**YOUR GOAL:**
Count the lines below that contain the word "single", and give only that number.

**Stored data:**
= = = = = = =

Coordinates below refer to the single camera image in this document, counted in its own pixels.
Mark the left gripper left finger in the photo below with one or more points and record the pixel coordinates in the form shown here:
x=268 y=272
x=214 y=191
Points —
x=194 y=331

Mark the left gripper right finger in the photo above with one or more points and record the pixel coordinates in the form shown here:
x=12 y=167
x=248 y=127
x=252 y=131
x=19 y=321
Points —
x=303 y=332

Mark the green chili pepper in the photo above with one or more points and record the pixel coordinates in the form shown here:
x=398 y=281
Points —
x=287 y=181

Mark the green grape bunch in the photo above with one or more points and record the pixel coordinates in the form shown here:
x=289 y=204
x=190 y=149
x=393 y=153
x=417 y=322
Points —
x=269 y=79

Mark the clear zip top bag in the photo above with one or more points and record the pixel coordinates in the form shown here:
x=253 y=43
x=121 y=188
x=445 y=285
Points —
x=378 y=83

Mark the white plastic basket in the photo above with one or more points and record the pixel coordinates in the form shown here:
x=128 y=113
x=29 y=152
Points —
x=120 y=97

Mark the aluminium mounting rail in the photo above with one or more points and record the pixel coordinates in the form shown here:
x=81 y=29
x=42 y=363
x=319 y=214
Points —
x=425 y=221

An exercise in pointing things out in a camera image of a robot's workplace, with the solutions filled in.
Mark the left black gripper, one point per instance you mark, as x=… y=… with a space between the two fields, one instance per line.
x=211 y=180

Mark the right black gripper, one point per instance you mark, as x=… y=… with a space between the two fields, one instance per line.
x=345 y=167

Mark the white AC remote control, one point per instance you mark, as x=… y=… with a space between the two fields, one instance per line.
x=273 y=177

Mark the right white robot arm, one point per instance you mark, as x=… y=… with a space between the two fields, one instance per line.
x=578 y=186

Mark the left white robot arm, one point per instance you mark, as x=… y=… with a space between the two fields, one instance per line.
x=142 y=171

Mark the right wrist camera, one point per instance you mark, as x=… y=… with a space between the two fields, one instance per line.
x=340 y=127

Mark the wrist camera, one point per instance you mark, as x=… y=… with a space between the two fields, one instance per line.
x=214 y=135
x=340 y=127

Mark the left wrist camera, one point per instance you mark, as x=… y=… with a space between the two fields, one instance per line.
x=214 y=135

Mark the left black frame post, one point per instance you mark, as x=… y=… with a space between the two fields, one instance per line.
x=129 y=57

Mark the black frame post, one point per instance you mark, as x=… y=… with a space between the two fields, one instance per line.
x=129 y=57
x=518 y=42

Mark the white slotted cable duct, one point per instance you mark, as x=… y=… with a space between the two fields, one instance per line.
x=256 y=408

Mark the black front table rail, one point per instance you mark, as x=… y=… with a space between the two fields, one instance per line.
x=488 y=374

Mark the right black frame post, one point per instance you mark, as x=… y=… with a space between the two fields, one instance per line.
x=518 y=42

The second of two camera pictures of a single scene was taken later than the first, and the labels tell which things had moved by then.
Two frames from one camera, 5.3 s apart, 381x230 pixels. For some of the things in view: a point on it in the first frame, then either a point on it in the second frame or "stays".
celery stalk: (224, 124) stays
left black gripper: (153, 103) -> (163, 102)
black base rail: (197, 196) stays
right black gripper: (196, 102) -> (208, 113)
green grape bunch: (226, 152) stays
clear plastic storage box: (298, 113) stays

= = = = = = =

**ANSWER BOX:**
2